The motivation for my consideration of the weighted data was DMT’s (2015) claim that they found similar results with the weighted data. My analysis uncovered validity problems with two of the five scenarios which, when included in a adding-up test, led to a failure to reject adding-up. At this point in the conversation it will be instructive to visually examine the weighted data to see if it even passes the “laugh” test. In my opinion, it doesn’t.
Below are the weighted votes and theTurnbull for the whole scenario (note that the weights are scaled to equal to sub-sample sizes). The dots and dotted lines represent the raw data. Instead of a downward slope, these data are “roller-coaster” shaped (two scary hills with a smooth ride home). The linear probability model (with weighted data) has a constant equal to 0.54 (t=9.73) and a slope equal to -0.00017 (t=-0.69). This suggests to me that the whole scenario data, once weighted, lacks validity. While lacking validity, the solid line Turnbull illustrates how a researcher can obtain a WTP estimate with data that does not conform to rational choice theory. The Turnbull smooths the data over the invalid stretches of the bid curve (the “non-monoticities” using the CVM jargon) and the WTP estimate is the area of the rectangles. In this case WTP = $191 which is very close to the unweighted Turnbull estimate. But, a researcher should consider this estimate questionable since the underlying data does not conform to theory.
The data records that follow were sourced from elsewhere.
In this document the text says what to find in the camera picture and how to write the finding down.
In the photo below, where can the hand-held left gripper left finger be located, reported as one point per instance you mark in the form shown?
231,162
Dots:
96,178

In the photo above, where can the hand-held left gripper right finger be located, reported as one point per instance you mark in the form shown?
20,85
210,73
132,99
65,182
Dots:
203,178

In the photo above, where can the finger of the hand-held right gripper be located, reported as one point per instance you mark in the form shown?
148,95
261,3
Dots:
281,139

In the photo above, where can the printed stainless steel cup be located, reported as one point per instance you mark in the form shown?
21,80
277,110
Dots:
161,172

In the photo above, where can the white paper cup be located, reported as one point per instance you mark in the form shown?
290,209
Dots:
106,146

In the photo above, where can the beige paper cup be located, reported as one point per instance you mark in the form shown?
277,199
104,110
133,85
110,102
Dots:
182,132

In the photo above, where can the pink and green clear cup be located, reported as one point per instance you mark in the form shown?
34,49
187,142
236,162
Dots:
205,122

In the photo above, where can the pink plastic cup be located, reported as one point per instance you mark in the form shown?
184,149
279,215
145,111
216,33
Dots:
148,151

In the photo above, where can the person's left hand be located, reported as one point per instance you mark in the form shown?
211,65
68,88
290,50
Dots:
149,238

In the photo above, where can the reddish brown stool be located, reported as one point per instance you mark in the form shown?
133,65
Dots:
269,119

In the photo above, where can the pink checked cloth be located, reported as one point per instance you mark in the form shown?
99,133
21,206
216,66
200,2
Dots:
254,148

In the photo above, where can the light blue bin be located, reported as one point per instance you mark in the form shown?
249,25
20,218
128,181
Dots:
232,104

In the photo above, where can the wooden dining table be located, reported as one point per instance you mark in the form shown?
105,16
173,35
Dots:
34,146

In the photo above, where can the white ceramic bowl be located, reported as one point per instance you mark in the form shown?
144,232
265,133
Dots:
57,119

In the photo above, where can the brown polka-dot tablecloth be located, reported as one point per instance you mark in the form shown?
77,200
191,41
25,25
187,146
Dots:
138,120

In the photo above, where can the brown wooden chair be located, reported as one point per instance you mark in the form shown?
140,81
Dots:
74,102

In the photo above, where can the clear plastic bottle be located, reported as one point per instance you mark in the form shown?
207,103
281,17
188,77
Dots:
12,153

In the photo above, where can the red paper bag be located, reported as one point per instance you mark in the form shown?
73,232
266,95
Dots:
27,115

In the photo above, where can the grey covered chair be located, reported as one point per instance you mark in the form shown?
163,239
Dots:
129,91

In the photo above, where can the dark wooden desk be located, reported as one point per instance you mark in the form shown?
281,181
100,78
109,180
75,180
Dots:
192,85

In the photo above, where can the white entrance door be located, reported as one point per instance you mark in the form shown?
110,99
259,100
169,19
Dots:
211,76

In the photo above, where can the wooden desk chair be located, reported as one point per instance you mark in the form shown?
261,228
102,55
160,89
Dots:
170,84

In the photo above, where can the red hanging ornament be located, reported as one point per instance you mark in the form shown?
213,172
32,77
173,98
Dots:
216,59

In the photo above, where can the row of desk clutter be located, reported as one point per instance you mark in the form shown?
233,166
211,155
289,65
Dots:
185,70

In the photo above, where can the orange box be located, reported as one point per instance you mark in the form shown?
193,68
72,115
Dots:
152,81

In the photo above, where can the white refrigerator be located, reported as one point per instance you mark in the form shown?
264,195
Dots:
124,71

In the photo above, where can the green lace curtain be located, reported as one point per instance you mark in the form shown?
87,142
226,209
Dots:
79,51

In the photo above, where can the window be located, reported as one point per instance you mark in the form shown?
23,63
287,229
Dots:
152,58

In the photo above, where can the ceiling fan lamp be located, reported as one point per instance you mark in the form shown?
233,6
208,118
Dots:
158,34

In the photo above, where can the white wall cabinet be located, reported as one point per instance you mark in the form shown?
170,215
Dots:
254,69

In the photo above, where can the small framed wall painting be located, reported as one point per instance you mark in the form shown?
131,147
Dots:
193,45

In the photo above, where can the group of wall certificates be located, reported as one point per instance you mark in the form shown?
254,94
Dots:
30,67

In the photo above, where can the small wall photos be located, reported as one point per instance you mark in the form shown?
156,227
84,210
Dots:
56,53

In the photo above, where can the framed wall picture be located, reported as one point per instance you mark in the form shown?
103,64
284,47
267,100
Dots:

As a reminder, the WTP for the whole scenario is key to the adding up test as it is compared to the sum of the parts. The WTP estimate from linear logit model is $239 with the Delta Method [-252, 731] and Krinsky-Robb [-8938, 9615] confidence intervals. Given the statistical uncertainty of the WTP estimate, it is impossible to conduct any sort of hypothesis test with these data.
Below are the weighted votes and the (pooled) Turnbull for the second scenario. The dots and dotted lines represent the raw data. Instead of a downward slope, these data are “Nike swoosh” shaped. The linear probability model (with weighted data) has a constant equal to 0.13 (t=2.46) and a slope equal to 0.00107 (t=4.19). This suggests to me that the second scenario data, once weighted, lacks validity. Again, the Turnbull estimator masks the weakness of the underlying data. In this case, the Turnbull is essentially a single rectangle. With pooling the probability of a vote in favor is equal to 28.06% for the lower bid amounts. With pooling the probability is 27.56% for the higher bids. The Turnbull WTP estimate is $112 which appears to be a reasonable number, hiding the problems with the underlying data.
DMT reestimated the full data model with the cost coefficients constrained to be equal. In a utility difference model the cost coefficient is the estimate for the marginal utility of income. There is no reason for marginal utility of income to vary across treatments unless the clean-up scenarios and income are substitutes or complements. This theoretical understanding does not explain why the weighted models for the whole and second scenarios are not internally valid (i.e., the cost coefficient is not negative and statistically different from zero). The model that DMT refer to passes a statistical test, i.e., the model that constains the cost coefficient to be equal is not worse statistically than an unconstrained model, but it should be considered inappropriate due to the lack of validity in the weighted whole and second scenario data sets. Use of the model with a constrained cost coefficient amounts to hiding a poor result. The reason that the weighted model with the full data set takes the correct sign is because the scenarios with correct signs outweigh the scenarios with incorrect or statistically insignificant signs. The reader should attach little import to DMT’s (2015) claim that their result is robust to the use of sample weights.